▶ [TASK REQUIREMENTS] Search term "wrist": work out how many lines of the data below contain it, and answer with that number alone.

▶ [SUPPLIED MATERIAL]
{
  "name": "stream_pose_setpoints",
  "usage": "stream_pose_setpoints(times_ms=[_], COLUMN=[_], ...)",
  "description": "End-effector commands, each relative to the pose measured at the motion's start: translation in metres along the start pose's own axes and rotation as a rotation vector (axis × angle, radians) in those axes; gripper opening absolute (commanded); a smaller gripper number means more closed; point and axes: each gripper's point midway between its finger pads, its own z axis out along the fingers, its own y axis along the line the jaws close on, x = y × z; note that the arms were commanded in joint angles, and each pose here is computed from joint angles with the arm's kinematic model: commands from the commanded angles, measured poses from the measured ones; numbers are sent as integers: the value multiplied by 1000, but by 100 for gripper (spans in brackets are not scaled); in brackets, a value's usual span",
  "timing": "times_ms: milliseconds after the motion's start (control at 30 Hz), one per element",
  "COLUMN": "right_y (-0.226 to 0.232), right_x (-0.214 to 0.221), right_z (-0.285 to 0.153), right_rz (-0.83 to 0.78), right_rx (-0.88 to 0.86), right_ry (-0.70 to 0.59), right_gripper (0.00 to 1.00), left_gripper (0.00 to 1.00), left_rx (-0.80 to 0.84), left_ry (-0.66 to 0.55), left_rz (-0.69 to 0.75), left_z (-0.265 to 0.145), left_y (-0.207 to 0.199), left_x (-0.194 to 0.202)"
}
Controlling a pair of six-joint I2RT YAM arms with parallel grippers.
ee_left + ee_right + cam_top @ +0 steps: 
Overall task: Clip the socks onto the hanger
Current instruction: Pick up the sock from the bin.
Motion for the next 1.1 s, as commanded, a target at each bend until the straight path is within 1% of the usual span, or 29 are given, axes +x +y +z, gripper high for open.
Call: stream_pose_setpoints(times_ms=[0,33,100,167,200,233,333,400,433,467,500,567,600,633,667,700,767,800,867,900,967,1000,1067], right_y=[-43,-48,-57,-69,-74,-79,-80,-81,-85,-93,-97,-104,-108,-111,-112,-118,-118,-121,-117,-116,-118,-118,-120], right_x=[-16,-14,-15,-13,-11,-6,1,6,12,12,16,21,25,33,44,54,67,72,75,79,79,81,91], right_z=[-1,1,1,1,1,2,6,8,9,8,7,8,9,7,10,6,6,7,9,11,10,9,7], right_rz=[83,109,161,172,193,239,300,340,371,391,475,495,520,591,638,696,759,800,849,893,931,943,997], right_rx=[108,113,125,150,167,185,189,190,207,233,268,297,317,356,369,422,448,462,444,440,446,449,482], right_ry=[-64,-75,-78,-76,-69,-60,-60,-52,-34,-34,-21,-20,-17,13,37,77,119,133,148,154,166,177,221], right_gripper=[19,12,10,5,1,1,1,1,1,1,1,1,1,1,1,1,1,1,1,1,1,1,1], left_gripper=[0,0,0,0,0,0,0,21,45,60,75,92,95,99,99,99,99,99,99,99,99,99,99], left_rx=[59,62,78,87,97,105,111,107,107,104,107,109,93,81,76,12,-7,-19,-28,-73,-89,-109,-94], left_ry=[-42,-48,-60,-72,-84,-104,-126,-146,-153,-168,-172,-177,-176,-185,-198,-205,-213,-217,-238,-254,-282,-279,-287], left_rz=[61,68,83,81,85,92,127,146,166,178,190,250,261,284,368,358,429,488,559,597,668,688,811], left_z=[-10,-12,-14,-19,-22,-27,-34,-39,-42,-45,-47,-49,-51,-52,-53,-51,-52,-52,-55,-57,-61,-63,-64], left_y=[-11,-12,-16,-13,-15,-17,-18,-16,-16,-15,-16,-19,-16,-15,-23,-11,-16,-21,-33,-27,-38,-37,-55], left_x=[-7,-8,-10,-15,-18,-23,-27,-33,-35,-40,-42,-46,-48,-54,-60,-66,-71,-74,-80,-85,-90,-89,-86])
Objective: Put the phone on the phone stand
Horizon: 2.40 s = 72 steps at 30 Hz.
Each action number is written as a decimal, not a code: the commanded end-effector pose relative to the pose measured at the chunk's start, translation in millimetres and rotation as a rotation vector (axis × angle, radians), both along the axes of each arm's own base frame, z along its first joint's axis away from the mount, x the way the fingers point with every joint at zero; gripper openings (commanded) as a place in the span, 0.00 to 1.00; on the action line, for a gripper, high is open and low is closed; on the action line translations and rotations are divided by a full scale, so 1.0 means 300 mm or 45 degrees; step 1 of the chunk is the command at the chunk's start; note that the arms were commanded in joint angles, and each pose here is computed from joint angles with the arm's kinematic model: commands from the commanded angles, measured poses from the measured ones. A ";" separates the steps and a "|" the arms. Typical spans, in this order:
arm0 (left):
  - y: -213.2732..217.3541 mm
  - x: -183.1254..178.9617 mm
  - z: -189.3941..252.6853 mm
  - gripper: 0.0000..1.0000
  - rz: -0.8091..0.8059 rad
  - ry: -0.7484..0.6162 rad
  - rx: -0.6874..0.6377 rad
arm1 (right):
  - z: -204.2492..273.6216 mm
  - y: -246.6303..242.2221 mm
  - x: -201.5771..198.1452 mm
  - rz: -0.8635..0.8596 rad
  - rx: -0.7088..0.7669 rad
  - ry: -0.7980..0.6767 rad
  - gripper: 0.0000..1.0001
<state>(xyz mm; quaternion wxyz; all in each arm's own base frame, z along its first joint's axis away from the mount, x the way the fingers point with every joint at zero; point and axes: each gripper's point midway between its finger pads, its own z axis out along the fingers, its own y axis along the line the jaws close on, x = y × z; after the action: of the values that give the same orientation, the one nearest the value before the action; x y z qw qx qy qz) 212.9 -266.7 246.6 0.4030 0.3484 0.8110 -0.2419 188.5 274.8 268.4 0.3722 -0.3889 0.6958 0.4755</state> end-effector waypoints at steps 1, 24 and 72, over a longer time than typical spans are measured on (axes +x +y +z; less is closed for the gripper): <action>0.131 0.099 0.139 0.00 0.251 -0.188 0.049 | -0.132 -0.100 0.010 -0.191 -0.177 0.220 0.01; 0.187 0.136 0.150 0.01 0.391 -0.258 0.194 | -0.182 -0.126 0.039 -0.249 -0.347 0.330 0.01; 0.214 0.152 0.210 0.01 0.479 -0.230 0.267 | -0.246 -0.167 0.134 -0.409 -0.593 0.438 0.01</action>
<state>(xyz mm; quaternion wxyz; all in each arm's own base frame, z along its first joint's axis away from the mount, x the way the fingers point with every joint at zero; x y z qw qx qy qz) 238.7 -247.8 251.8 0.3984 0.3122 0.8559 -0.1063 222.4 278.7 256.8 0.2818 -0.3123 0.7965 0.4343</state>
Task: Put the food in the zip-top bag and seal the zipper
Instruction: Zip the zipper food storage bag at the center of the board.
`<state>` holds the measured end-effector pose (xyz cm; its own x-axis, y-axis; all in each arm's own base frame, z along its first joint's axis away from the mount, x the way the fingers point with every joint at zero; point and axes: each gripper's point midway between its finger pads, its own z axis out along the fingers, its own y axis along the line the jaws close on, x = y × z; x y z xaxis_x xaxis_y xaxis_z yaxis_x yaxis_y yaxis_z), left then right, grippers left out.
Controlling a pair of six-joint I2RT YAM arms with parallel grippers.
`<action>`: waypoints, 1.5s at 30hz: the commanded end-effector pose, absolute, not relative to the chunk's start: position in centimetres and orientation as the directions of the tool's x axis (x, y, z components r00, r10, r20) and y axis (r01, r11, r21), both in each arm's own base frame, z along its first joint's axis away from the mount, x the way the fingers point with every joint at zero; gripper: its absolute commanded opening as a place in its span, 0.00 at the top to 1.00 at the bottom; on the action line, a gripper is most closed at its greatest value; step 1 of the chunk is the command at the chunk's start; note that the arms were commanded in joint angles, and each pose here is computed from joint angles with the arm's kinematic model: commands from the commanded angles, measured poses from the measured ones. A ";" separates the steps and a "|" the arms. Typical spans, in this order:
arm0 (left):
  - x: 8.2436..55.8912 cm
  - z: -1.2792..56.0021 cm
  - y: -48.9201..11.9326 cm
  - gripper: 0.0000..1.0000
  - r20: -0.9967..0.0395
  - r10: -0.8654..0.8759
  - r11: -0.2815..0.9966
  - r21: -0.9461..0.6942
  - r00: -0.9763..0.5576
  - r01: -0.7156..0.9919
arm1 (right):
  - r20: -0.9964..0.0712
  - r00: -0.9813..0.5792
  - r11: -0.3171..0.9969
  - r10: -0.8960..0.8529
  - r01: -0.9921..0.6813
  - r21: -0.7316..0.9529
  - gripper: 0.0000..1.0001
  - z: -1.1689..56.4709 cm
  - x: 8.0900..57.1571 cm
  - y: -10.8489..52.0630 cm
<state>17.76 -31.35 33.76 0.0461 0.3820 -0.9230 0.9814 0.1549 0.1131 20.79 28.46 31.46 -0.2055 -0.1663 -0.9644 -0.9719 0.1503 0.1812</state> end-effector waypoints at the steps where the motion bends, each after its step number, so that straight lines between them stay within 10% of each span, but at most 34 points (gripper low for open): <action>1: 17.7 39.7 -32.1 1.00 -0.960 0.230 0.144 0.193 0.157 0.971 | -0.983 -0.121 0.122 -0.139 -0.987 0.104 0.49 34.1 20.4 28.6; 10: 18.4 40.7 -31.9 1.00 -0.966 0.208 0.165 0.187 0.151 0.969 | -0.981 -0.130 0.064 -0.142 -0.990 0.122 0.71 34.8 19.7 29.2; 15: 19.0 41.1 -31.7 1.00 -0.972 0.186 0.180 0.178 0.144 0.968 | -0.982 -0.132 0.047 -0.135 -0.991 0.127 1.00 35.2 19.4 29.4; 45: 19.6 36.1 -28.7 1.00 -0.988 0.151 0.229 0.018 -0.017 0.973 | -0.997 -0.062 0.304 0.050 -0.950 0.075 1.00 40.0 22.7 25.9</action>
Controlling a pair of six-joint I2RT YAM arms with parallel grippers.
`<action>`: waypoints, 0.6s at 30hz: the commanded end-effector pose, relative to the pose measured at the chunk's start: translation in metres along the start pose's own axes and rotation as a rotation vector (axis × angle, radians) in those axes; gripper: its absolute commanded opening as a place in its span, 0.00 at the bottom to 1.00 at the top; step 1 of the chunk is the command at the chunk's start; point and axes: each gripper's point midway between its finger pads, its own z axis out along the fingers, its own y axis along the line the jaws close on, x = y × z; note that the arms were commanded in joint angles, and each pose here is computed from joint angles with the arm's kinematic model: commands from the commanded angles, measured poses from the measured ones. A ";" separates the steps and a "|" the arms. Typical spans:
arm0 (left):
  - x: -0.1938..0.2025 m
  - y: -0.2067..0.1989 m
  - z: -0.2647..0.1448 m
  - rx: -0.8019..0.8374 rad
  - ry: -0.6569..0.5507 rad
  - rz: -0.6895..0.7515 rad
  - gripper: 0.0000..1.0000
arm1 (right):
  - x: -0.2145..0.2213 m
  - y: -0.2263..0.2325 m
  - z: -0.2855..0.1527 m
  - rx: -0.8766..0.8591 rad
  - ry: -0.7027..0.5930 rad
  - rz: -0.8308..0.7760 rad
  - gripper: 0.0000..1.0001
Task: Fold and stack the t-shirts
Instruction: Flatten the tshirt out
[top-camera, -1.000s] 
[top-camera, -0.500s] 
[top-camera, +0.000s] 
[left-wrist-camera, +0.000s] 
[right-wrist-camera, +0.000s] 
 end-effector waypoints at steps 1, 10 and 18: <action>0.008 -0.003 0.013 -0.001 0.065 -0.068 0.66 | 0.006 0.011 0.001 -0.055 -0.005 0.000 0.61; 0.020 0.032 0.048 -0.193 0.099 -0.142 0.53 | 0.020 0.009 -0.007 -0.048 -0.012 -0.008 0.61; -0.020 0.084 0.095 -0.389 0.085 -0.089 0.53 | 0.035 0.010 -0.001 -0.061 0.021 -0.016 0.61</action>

▶ [EXERCISE ANSWER] 2